Tom: "I guess, question: Raise your hand if you're using Docker again. now how many only run one process in your container. I mean, only PID 1 isn't a supervisor, no monitoring, raise your hand if that's it." (majority of hands came up)

Tom: "Third or 4th most popular on the hub is phusion/baseimage, which exists to have runit. My point is some people want docker containers as this thing. So there's two ways: Complete process isolation, that is totally cool. But also there are people who want to use them a different way."

Heph: "People are comfortable with this model. They're much more comfortable with running Chef to provision a Docker container because they know that this logic has worked for them in the past. Don't have to rewrite it as a Dockerfile. Just run chef-zero on the box or whatever. Still perfectly valid approach. It makes distribution and CD in that model a bit slower and bulkier. Depends how you wanna do it but there are multiple good ways."
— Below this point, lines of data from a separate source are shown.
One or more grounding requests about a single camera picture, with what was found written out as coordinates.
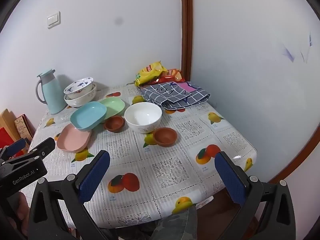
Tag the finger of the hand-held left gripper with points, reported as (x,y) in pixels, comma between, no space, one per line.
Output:
(16,147)
(43,148)

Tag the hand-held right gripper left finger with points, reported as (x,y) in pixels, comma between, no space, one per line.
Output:
(95,177)

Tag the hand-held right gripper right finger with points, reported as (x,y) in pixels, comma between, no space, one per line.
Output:
(228,177)

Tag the pink plastic plate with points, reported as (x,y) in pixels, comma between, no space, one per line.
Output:
(72,140)

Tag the blue plastic plate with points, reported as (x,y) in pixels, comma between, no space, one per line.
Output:
(87,116)

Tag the small brown clay bowl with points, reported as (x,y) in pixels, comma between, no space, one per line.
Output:
(165,137)
(113,125)

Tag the green plastic plate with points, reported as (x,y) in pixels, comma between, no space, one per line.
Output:
(113,106)

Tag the large white flower-outline bowl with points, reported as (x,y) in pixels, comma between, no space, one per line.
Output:
(142,116)

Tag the red box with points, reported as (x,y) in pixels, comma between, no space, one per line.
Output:
(5,138)

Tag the brown patterned box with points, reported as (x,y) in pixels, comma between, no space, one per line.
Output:
(22,127)

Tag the light blue thermos jug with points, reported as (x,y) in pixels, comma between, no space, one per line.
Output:
(51,95)

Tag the grey vine patterned white bowl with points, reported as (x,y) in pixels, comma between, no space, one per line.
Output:
(80,101)

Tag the fruit printed tablecloth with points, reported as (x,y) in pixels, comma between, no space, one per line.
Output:
(170,170)

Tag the camouflage trouser leg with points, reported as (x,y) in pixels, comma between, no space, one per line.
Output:
(177,225)

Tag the blue patterned white bowl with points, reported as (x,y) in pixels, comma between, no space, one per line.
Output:
(78,85)

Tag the grey checked cloth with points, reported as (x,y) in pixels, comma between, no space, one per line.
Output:
(180,98)

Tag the pink paper sheet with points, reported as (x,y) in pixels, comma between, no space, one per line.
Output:
(186,87)

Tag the red chip bag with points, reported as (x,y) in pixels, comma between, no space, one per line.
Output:
(172,75)

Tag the yellow chip bag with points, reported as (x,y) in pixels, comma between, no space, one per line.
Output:
(150,73)

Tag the white light switch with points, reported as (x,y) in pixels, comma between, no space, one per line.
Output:
(53,20)

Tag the brown wooden door frame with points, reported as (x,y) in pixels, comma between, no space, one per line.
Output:
(186,30)
Tom: "So if the base rarely changes and the base is just nothing but the Chef installation - when you're tossing around those images that base would rarely get re-downloaded so there is the initial hit of heavy bandwidth, but after that you're not getting super-hit-hard."

Heph: "Did you mention something called knife-container earlier?"

Tom: "Yep, I made it."

Heph: "NEAT."

Tom: "So this is how it works: Assuming that you want a proper PID 1 to describe a process supervisor like an init. But you may want to like manage a running container. nsenter exists for a reason, right? Minute you have that it's no longer guaranteed immutable."

Heph: "Welllllll"

(Bikesheds)

Tom: "So what it does is it uses a run_list to build a Docker image, does a few weird things - Instead of each layer beying an idempotent compoent, since Chef has idempotent in it each layer becomes a distribution mechanism for changes. Creates a new layer for the deltas on each converge. That's what you distribute to get your new version of the container. Layer 1 is version 1, layer 2 is version 2, only contains the changes. Go back in time by going back to the previous layer. I take responsibility for idempotency out of Docker and bring it to Chef. Use Docker to make it easy to move things around."
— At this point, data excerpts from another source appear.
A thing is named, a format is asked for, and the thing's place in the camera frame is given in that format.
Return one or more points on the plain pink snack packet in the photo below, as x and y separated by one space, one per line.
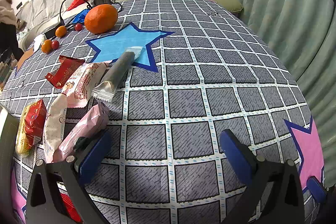
86 127

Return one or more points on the red snack packet white print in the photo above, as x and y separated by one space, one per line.
34 116

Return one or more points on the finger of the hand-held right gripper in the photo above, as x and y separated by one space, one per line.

Tom: "So chef-init is a PID 1 gem that will start runsvdir and if you want it to, run a chef-client and converge. If you want multiple processes it comes with a process supervisor to start processes on boot. So when you want a container to launch, service launches, runit does the service management."
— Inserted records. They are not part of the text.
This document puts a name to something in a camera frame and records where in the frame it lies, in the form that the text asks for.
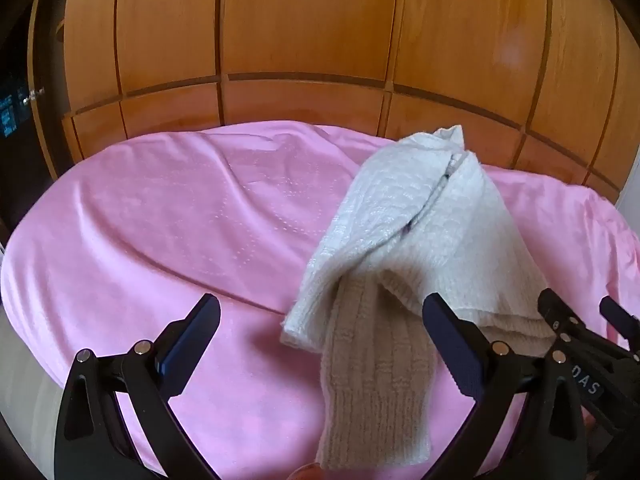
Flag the wooden wardrobe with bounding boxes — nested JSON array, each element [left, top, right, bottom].
[[27, 0, 640, 203]]

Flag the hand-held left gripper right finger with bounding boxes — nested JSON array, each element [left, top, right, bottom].
[[421, 293, 589, 480]]

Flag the cream knit sweater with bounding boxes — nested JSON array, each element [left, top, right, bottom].
[[280, 124, 556, 472]]

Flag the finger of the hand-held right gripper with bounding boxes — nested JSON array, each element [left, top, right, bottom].
[[599, 295, 640, 352], [538, 288, 587, 357]]

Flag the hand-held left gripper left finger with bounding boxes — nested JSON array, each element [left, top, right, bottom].
[[52, 293, 222, 480]]

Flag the pink blanket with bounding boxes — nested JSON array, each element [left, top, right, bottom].
[[0, 120, 640, 480]]
Heph: Where are containers built?

Tom: "I guess it doesn't matter where you run it. Initial design is run on laptop. knife-container docker build would build, then push to your registry. Layers are different converges. Could squash by converging on a different layer. Just orphan the other layers. Use Chef to configure the image, and if you want to you could run Chef when the container launches to manage last-mile, register with third-party system using keys you don't want to build in, figure out environment by querying Chef Server, etc."

Chris Wing: "Just to be clear, with knife-container you assume the container has a client in it. But that wouldn't be necessary, you could rm -rf /etc/chef after a converge and it'd be fine.

Tom: "There's a lot I think would be cool to do! yes, the image has the client in it right now. In the future I'd like to be able to do remote execution, send stuff to the thing without it having Ruby in it. rm/opt/chefwhen you finalize would work, that'd be cool. I'd love to see bindmount in /opt/chef so the omnibus isn't part of the image. The project is like 4 months old and I haven't done it yet."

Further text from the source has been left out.